- [WHAT IS REQUIRED]
If pictures appear among the lines below, leave them out while you return exactly the lines from the one with "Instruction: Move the" through the one with "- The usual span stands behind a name".

_ _ _ _ _ _ _

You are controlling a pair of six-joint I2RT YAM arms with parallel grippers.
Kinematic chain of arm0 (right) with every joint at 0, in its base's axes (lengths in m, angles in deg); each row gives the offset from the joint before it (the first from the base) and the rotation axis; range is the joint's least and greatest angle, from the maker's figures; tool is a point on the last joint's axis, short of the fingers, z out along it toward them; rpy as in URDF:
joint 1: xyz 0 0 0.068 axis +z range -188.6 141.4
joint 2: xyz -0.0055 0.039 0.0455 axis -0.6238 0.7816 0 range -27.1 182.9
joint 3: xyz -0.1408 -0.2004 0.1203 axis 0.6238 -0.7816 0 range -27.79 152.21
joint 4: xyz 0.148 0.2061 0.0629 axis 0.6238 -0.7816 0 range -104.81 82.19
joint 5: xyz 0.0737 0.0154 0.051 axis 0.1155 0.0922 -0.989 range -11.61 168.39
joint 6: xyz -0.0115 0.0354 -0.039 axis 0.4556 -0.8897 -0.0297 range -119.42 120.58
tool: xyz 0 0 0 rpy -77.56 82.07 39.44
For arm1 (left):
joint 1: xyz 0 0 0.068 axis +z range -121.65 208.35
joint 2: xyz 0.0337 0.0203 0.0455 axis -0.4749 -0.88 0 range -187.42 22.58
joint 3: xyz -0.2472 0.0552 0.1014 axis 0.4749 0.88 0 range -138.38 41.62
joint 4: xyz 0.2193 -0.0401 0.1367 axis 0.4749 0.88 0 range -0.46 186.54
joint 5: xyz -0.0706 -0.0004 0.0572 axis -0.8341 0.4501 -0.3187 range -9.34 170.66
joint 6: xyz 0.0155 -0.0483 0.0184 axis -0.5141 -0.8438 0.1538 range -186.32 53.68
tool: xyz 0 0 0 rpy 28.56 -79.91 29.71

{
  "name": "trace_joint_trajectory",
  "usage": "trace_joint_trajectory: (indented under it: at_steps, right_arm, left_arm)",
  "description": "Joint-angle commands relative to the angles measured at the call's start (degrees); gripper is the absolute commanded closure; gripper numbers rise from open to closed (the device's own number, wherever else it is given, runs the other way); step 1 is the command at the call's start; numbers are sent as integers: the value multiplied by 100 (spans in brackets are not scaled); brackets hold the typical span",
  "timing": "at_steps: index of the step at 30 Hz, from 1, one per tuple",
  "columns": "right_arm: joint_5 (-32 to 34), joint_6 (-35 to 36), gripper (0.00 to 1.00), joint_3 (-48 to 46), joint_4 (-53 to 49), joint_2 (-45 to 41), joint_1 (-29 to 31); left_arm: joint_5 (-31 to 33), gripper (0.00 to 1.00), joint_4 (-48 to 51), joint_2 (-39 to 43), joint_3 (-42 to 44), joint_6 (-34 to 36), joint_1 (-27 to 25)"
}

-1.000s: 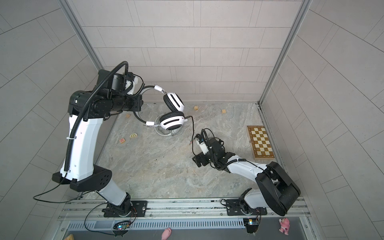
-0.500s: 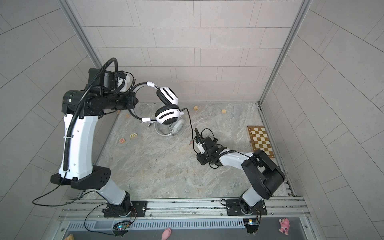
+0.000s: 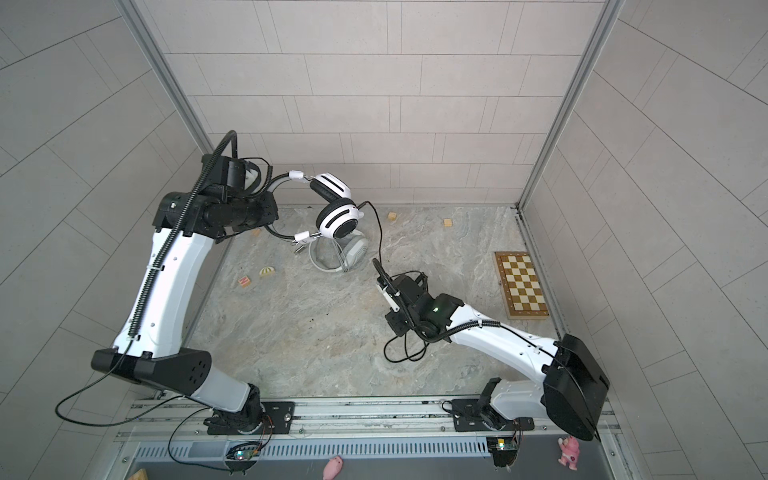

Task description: Wrap the headphones

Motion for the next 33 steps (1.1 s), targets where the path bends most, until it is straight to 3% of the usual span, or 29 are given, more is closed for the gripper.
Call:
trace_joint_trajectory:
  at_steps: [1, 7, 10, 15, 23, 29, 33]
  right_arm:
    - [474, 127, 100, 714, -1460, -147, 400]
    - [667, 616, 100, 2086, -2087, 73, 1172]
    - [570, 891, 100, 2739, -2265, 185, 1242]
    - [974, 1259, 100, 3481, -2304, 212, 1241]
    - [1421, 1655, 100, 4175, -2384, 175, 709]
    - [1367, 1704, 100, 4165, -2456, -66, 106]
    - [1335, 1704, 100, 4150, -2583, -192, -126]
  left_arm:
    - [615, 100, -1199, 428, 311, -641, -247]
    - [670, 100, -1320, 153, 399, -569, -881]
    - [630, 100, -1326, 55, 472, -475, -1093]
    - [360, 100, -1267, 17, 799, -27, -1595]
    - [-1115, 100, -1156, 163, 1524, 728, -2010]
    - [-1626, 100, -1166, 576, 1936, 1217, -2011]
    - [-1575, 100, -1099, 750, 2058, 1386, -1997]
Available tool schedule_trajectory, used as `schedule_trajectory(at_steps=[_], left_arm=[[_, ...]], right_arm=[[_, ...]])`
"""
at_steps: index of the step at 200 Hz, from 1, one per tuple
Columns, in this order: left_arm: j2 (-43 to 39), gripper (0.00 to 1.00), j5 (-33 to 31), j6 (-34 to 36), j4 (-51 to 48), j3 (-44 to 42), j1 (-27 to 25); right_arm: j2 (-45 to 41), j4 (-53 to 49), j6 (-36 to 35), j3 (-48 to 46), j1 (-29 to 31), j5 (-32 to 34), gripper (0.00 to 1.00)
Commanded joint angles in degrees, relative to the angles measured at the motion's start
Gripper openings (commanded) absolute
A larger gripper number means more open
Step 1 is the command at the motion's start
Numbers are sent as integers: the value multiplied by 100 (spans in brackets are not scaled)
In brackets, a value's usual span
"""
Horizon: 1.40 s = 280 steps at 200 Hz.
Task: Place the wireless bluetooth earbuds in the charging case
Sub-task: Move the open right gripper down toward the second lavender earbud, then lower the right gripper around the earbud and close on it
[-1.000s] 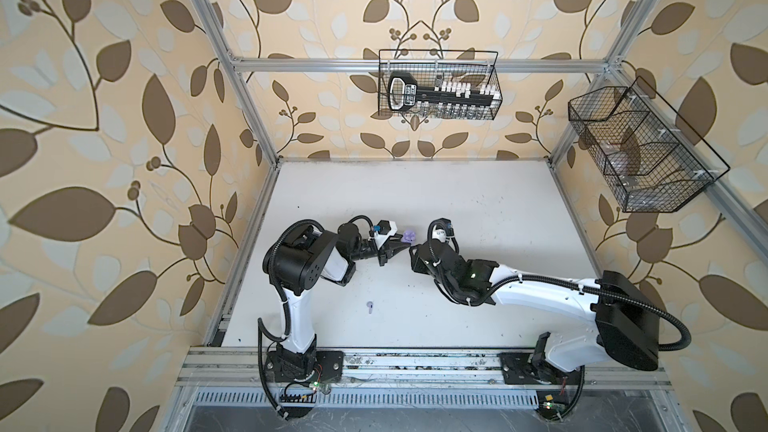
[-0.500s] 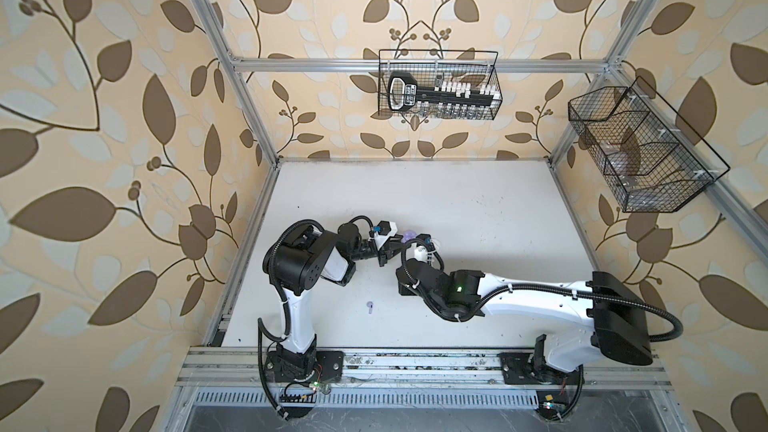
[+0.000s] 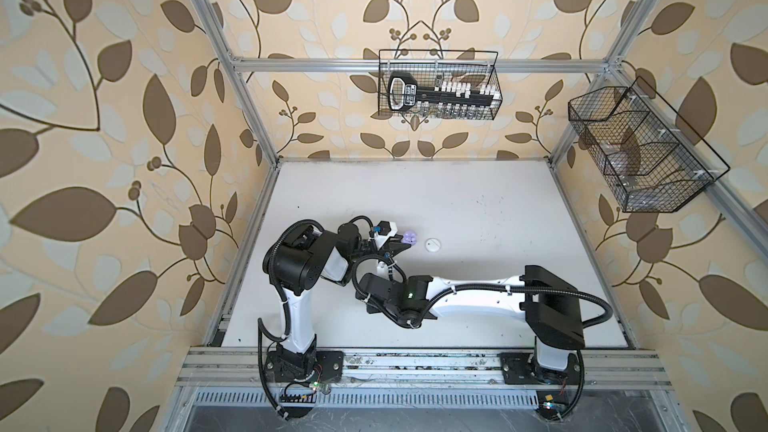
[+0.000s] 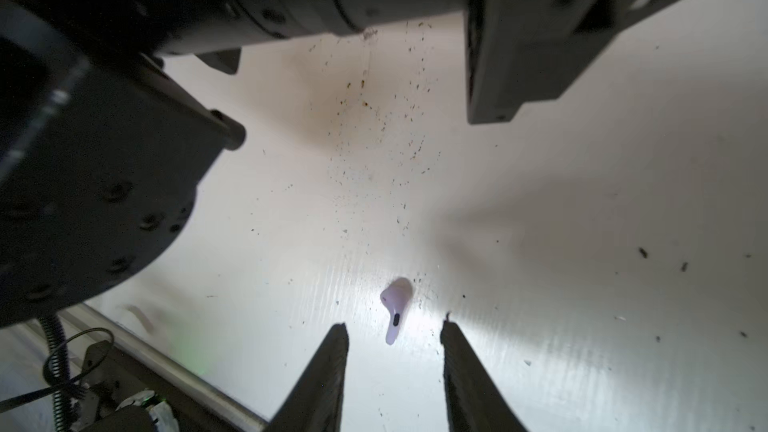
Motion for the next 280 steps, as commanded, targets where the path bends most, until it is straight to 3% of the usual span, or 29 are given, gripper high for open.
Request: schedule_trajectory(at_steps=[1,66,280], left_arm=[[-54,8,180,103,367,-67,59],[-54,8,186,109,371,-60,59],[-54,9,197,108,371,-64,59]], right_arm=[[303,-261,158,305,77,-232,37],[940,-547,177,827,154,-439,33],[1664,-1308,-347,1590,80,-281,32]])
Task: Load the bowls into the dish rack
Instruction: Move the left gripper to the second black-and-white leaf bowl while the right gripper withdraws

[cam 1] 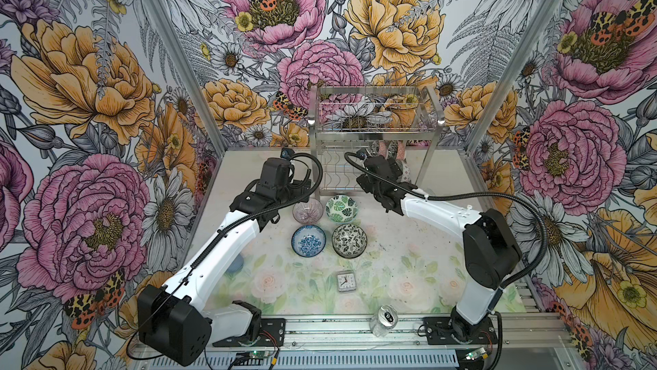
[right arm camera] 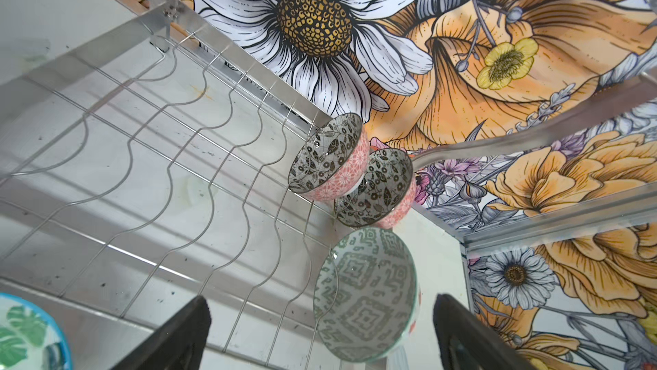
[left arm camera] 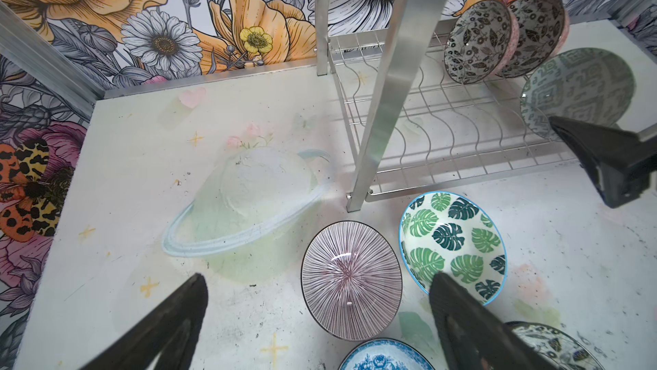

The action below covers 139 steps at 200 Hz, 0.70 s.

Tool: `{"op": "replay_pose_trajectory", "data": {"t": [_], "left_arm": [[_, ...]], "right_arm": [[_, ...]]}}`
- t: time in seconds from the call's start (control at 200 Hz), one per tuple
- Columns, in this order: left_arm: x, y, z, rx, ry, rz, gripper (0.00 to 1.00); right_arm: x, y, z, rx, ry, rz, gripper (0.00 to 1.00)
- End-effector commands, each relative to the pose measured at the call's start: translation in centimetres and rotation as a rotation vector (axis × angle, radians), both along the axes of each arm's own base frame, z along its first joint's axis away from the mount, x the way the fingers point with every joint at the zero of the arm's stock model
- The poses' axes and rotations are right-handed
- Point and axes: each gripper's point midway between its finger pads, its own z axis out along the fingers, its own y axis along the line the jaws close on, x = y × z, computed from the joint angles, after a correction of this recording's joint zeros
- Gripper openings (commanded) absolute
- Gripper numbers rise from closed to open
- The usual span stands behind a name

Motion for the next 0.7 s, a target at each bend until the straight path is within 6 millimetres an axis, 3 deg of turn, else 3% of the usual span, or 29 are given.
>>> {"op": "replay_pose_trajectory", "data": {"t": [0.0, 0.32, 0.49, 0.69], "left_arm": [[-0.1, 0.2, 1.8, -0.018, -0.052, 0.043, 0.98], [-1.1, -2.5, -1.5, -0.036, 0.019, 0.029, 0.99], [-2.2, -4.2, -2.9, -0.071, 0.056, -0.011, 0.99], [-3.9, -6.5, -4.9, -0.108, 0.112, -0.091, 0.99]], "right_arm": [[-2.1, -0.3, 1.7, 0.135, 0.016, 0.002, 1.0], [-5.6, -5.3, 6.3, 0.343, -0.007, -0.032, 1.0], [-6.4, -7.0, 5.7, 0.331, 0.013, -0.073, 1.0], [-6.4, -7.1, 5.1, 0.33, 0.03, -0.083, 1.0]]}}
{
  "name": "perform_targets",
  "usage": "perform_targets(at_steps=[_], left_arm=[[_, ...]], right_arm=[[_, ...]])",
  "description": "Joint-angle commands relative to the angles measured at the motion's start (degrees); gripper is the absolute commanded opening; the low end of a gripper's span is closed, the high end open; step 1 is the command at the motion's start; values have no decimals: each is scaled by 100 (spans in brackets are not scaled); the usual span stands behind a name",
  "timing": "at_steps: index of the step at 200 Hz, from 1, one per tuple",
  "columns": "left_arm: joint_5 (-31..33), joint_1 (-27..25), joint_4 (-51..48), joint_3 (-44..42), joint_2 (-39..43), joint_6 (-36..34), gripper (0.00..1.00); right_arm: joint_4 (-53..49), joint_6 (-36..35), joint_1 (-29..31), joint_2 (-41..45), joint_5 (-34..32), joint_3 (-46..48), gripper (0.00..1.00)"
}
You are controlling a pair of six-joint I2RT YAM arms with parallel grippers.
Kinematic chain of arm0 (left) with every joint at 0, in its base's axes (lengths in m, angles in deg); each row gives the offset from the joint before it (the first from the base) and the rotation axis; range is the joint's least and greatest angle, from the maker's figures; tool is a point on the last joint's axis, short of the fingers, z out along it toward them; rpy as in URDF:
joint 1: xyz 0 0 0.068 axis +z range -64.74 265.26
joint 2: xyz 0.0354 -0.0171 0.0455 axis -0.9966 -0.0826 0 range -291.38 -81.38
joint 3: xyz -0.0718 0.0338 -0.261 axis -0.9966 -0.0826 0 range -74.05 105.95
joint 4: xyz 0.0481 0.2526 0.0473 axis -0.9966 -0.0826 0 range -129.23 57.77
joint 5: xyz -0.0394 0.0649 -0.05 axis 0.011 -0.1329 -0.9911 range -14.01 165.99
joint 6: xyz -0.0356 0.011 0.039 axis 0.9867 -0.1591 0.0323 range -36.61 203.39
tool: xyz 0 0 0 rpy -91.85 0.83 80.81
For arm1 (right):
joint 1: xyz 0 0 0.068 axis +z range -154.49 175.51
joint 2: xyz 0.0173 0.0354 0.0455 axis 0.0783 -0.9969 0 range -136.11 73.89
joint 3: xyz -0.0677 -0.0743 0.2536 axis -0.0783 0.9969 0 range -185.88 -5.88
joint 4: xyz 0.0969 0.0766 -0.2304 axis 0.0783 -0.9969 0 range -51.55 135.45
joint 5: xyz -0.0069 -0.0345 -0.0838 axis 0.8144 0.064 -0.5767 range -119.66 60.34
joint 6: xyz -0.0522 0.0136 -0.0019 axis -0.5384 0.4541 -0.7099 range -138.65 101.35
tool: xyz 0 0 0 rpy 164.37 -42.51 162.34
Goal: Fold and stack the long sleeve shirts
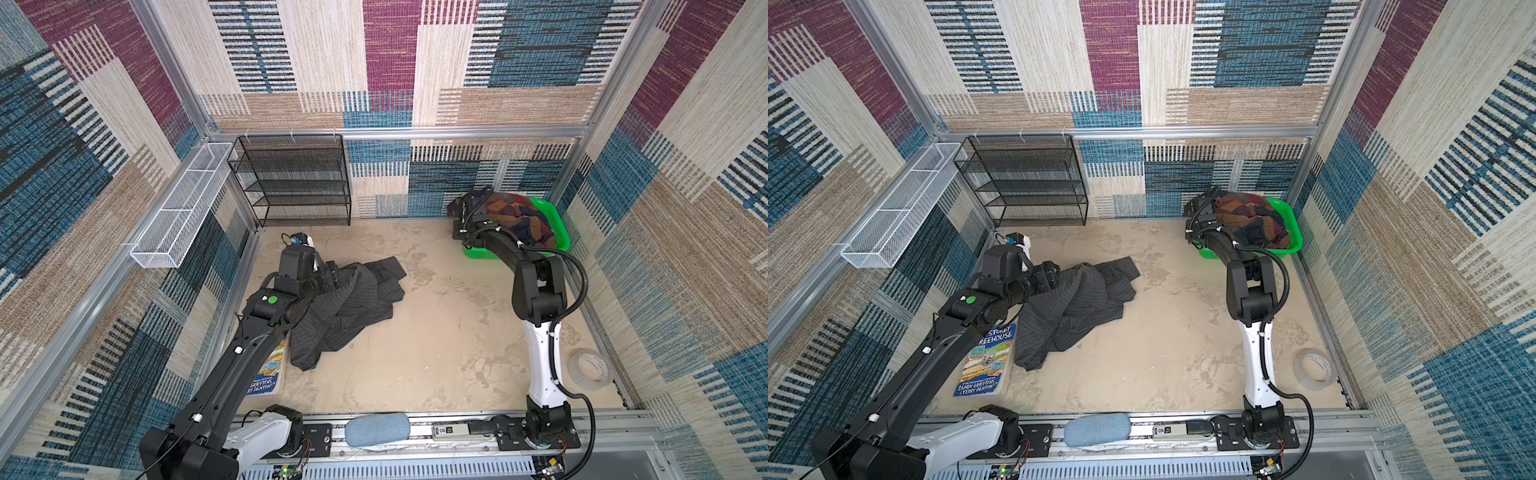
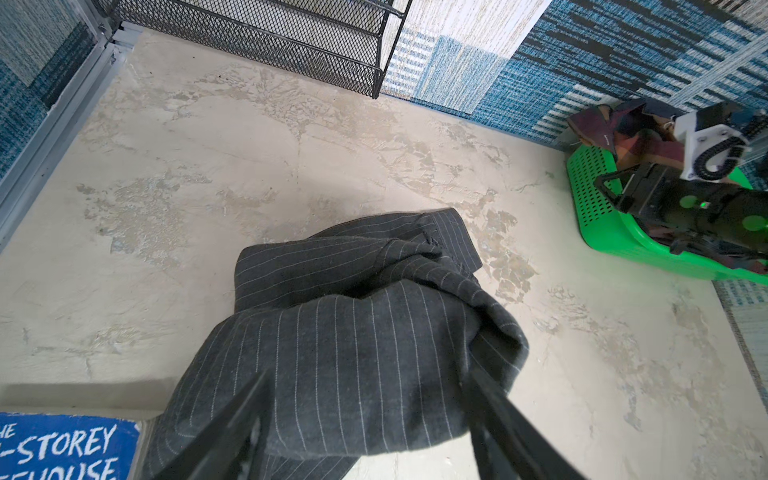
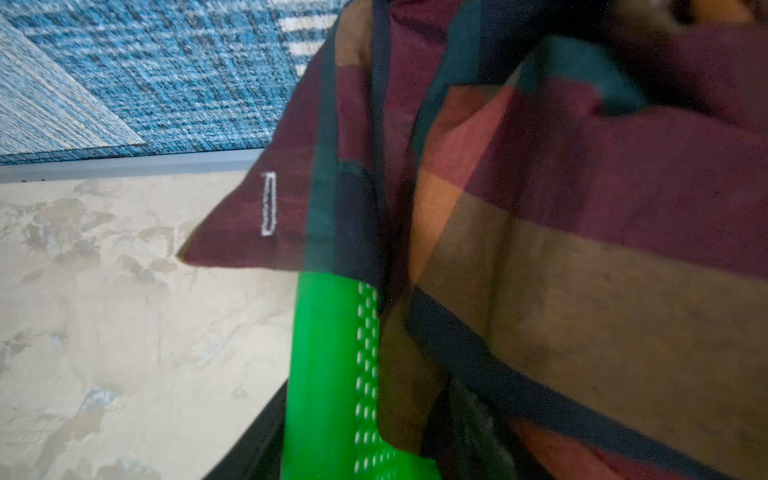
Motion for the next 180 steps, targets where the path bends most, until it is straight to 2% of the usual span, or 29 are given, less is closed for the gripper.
perform_targets(at_steps=[1,22,46,73,98,159,170,180], left_arm=[[-68,20,45,102,-35,67,76],[-33,31,-148,297,-55,32,76],[114,88,-500,470,-23,73,76],[140,210,-810,461,154,244,76],[-153,278,-970,392,237,317,76],[-817,278,-1018,-222,327,650,75],[-843,278,-1001,-355,312,719,74],[-856,278,-977,-456,292,769,74]], right_arm=[[463,-129,167,815,406,539,64],[517,5,686,1712,182,1359,70],[159,652,1591,2543,-59,2208,70],[910,1575,2766,3119,680,3430,70],[1316,1844,3348,2550,901,3415,72],[1607,1535,3393,1306,1681,2325,73],[1646,1442,3393,1138,1845,2109,70],[1603,1335,3394,988,1957,1853,63]])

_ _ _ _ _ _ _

- [TASK RESULT]
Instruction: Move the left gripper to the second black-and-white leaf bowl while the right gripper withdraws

[cam 1] 
[right arm camera] 
[left arm camera] 

The action below covers 139 steps at 200 Hz, 0.70 s.

Tool: `{"op": "replay_pose_trajectory", "data": {"t": [_], "left_arm": [[_, ...]], "right_arm": [[_, ...]]}}`
- t: time in seconds from the call's start (control at 200 Hz), one per tuple
- Columns, in this order: left_arm: x, y, z, rx, ry, rz, gripper (0.00 to 1.00); right_arm: x, y, z, rx, ry, rz, gripper (0.00 to 1.00)
- End-effector commands, each relative to the pose measured at the call's start: translation in centimetres and rotation as a rotation vector (axis × angle, radians), both along the axes of each arm's own base frame, z along its first joint's axis away from the mount, x the way the fingers point with every joint at the zero of the arm's stock model
- The poses' axes and rotations are right-handed
- Point and axes: each gripper's point midway between its finger pads, its own z axis out along the fingers, its own y axis along the line the jaws close on, x = y × z, computed from the joint angles, after a correction of this recording's joint zeros
- Gripper openings (commanded) absolute
- Gripper numbers rise from closed to open
- The usual span stands behind a name

With the answer given, the exercise is complete.